Note the only difference is time: cruise now or cruise later. Same cruise. The only reason you’d spend an extra $1,000 is impatience.
2. Other Money
It’s not just interest you save with patience. A year ago the iPhone 4S was the hot thing. It was a good product last year and it hasn’t changed. The only thing that changed is what we think of it. Last year we thought it was hot stuff. This year it’s passé. But cheaper.
Same with movies. If you wait a year or two you can see today’s hot movie for a dollar instead of $20. The popcorn is a lot cheaper, too. The only difference is time.
So, impatience is expensive. It gets worse.
If your mindset is “buy now, pay later,” you never do it for only one thing.

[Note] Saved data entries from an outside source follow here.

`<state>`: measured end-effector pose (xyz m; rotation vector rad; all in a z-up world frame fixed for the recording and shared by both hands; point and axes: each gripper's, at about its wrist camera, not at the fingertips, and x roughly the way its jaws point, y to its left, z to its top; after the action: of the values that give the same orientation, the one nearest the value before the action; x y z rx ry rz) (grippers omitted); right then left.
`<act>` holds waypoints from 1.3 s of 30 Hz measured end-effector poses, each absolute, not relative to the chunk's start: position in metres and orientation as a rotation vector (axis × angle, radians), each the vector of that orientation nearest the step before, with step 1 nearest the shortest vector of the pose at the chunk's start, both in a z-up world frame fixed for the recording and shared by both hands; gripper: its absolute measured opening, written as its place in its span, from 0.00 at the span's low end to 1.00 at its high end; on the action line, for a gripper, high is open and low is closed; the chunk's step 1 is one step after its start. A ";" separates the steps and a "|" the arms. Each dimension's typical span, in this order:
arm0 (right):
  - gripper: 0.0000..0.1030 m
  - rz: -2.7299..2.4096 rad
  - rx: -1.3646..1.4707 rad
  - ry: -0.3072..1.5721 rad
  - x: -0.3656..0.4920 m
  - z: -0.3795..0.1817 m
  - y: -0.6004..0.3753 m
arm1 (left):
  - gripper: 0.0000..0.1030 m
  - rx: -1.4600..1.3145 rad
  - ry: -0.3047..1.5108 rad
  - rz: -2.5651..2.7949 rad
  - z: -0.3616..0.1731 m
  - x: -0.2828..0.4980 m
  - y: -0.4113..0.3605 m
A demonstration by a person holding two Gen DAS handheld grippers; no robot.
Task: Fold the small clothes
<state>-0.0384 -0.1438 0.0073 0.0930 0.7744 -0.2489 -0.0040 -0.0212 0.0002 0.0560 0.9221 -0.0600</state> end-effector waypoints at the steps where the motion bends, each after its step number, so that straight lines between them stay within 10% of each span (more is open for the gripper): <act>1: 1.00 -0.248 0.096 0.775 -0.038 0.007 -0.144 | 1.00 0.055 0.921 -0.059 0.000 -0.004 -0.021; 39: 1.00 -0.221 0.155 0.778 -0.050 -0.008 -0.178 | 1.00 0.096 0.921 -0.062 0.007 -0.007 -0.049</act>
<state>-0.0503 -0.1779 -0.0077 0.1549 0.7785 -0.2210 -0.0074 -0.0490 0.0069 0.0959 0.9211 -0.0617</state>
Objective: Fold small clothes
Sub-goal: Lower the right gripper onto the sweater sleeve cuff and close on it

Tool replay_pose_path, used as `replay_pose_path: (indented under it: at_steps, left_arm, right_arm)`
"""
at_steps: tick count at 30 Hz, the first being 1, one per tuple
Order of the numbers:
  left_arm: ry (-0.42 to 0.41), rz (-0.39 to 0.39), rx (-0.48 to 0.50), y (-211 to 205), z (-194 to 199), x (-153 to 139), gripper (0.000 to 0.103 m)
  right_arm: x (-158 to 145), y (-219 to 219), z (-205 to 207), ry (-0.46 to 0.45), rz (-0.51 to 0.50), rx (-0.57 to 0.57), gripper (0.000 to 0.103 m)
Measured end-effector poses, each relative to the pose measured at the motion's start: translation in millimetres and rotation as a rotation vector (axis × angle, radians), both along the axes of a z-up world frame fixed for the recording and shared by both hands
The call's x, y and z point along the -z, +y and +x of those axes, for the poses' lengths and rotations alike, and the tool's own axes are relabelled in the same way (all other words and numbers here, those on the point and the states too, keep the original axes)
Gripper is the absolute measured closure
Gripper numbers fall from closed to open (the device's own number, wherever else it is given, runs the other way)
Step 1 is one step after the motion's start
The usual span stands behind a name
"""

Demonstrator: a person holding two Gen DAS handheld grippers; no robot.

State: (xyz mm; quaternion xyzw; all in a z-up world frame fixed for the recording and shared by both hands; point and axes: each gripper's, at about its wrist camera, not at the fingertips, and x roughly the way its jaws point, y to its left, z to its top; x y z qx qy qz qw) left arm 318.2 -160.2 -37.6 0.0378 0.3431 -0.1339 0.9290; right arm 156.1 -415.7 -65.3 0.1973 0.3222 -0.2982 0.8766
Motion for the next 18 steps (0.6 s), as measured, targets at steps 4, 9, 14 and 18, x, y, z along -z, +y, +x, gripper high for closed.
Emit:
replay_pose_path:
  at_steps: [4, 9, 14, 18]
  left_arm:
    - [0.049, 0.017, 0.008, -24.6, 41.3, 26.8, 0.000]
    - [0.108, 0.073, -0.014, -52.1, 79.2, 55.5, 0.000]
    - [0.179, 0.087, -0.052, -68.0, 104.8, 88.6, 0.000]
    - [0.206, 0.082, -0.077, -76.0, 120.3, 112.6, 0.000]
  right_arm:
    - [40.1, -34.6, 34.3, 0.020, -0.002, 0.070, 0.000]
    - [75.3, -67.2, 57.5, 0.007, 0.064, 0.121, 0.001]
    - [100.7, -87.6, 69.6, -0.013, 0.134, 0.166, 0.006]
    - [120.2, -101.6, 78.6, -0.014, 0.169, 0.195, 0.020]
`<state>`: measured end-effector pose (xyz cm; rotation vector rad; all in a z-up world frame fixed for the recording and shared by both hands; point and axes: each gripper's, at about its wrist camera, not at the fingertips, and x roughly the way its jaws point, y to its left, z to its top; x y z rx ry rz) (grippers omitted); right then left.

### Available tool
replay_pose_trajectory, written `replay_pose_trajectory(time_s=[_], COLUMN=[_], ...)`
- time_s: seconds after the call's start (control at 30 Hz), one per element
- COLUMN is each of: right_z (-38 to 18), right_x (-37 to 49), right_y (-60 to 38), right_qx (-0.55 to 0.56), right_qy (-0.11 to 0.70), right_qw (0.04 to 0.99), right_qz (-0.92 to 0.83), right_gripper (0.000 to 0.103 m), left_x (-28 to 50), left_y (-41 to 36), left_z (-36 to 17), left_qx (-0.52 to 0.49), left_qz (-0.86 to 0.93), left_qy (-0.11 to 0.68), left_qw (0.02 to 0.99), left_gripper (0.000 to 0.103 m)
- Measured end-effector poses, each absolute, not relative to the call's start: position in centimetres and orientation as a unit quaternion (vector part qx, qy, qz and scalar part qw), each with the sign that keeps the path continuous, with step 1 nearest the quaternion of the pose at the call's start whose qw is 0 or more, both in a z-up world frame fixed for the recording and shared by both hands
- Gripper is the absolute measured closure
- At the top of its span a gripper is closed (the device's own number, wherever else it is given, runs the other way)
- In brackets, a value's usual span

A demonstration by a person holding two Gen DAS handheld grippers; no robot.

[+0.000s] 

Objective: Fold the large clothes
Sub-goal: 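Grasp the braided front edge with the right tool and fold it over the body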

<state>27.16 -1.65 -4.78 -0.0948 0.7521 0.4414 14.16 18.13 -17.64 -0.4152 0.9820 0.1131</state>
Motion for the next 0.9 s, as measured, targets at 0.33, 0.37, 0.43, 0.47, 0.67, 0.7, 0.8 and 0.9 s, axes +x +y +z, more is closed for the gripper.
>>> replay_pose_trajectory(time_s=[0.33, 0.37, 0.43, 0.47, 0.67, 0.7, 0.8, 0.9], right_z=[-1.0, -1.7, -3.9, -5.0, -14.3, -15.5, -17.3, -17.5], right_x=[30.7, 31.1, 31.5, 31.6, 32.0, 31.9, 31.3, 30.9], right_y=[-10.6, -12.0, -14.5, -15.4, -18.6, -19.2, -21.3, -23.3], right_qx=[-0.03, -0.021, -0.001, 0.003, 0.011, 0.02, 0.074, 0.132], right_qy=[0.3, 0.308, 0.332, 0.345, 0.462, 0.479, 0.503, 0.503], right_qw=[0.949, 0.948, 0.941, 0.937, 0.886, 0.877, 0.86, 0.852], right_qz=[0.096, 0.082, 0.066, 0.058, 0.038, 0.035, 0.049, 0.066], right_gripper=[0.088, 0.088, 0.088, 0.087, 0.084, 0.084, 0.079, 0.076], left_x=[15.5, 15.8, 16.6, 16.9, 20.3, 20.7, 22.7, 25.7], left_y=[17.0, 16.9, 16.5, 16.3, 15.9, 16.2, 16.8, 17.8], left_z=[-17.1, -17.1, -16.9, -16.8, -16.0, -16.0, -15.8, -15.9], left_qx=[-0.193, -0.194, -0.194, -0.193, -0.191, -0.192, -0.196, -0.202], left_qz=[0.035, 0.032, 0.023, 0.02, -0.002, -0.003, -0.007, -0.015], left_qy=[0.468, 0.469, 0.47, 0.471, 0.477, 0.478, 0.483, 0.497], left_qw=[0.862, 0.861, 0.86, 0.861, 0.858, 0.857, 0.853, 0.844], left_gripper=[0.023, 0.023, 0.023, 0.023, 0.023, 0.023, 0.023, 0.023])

You’ll do it for more than one item until your life consists of “making payments.” Every month it’s the bills, and: can I make it?
What if your job sucks? Can you afford to quit and look for a better one?
Why not? Your freedom to do the thing you want is gone. Because you need to make the payments.
Foregone opportunity is another hidden cost of impatience. For example, a neighbor is forced to sell their home while the market is really bad. You know, everyone knows, the market will recover, because it always does. If you jump you can get a killer deal. But if you’re in debt you can’t. You miss out on the opportunity to make another $50,000 or more, without any extra work. Because you were impatient.
These less obvious costs of debt are often a lot bigger than the obvious ones.
But they all boil down to one single thing: impatience.
Debt Is Nothing More Than Impatience
How impatient are you? Chances are the answer will tell you how much of a problem you have with debt and spending.
It’s a lot easier to catch a snake if you cut its head off. Same with debt. If you punch impatience in the face you have a much better shot at killing the debt monster.
Remember: it’s the same payment every month. Either you pay a bank or you pay it into your own savings or investment. One way is the way of freedom and the other is the way of servitude. Same payment. The only difference is impatience.
Don’t you want to have more money and have more freedom? Without having to win the lottery?
Punch impatience in the face.
How do you do that?
1. Watch What You Watch
Yes, the new iPhone 5 is the hot thing and everybody’s talking about it. Everywhere you look there’s a new article about it.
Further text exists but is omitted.